Exercise
Reproduce exactly the line that contains "<point>80,95</point>" and all lines that follow it in the records below, ending with the last one.
Exercise materials below:
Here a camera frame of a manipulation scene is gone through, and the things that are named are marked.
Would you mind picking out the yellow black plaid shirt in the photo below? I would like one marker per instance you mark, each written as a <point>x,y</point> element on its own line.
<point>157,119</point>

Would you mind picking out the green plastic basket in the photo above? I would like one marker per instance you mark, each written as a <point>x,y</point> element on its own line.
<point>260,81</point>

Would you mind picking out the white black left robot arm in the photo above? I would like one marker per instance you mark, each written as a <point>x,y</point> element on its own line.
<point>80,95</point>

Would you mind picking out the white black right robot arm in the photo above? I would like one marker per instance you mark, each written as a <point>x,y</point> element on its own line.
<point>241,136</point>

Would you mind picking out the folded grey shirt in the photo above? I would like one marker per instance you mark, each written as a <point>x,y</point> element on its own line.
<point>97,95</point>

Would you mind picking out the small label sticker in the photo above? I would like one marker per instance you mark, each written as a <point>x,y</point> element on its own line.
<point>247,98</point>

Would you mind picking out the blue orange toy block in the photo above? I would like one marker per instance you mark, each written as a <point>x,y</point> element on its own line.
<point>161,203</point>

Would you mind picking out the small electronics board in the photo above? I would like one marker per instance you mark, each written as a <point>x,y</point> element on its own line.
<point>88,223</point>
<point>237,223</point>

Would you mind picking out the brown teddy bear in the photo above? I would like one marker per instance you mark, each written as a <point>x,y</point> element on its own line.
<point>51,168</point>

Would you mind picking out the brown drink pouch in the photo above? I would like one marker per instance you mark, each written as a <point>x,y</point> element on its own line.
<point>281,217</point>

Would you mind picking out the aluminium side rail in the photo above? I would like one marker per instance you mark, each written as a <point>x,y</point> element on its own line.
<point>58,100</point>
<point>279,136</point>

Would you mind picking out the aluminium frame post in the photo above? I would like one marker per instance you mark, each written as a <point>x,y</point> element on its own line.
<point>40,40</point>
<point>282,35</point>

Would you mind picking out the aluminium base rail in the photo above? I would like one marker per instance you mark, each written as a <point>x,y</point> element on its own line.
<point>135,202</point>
End of Exercise materials.
Solution below
<point>80,95</point>

Would you mind picking out the white black right robot arm in the photo above? I would like one marker per instance you mark, each written as a <point>x,y</point> element on its own line.
<point>241,136</point>

Would you mind picking out the folded grey shirt in the photo above? I would like one marker per instance you mark, each written as a <point>x,y</point> element on its own line.
<point>97,95</point>

Would you mind picking out the small label sticker in the photo above? I would like one marker per instance you mark, each written as a <point>x,y</point> element on its own line.
<point>247,98</point>

Would you mind picking out the blue orange toy block in the photo above? I would like one marker per instance you mark, each written as a <point>x,y</point> element on its own line.
<point>161,203</point>

Would you mind picking out the small electronics board in the photo above? I would like one marker per instance you mark, each written as a <point>x,y</point> element on its own line.
<point>88,223</point>
<point>237,223</point>

Would you mind picking out the brown teddy bear in the photo above? I would like one marker per instance you mark, each written as a <point>x,y</point> element on its own line.
<point>51,168</point>

Would you mind picking out the brown drink pouch in the photo above? I would like one marker per instance you mark, each written as a <point>x,y</point> element on its own line.
<point>281,217</point>

Would you mind picking out the aluminium side rail in the photo above? I would like one marker per instance you mark, each written as a <point>x,y</point> element on its own line.
<point>58,100</point>
<point>279,136</point>

Would you mind picking out the aluminium frame post in the photo above? I would like one marker per instance you mark, each written as a <point>x,y</point> element on its own line.
<point>40,40</point>
<point>282,35</point>

Would you mind picking out the aluminium base rail in the photo above? I would like one marker per instance you mark, each written as a <point>x,y</point> element on its own line.
<point>135,202</point>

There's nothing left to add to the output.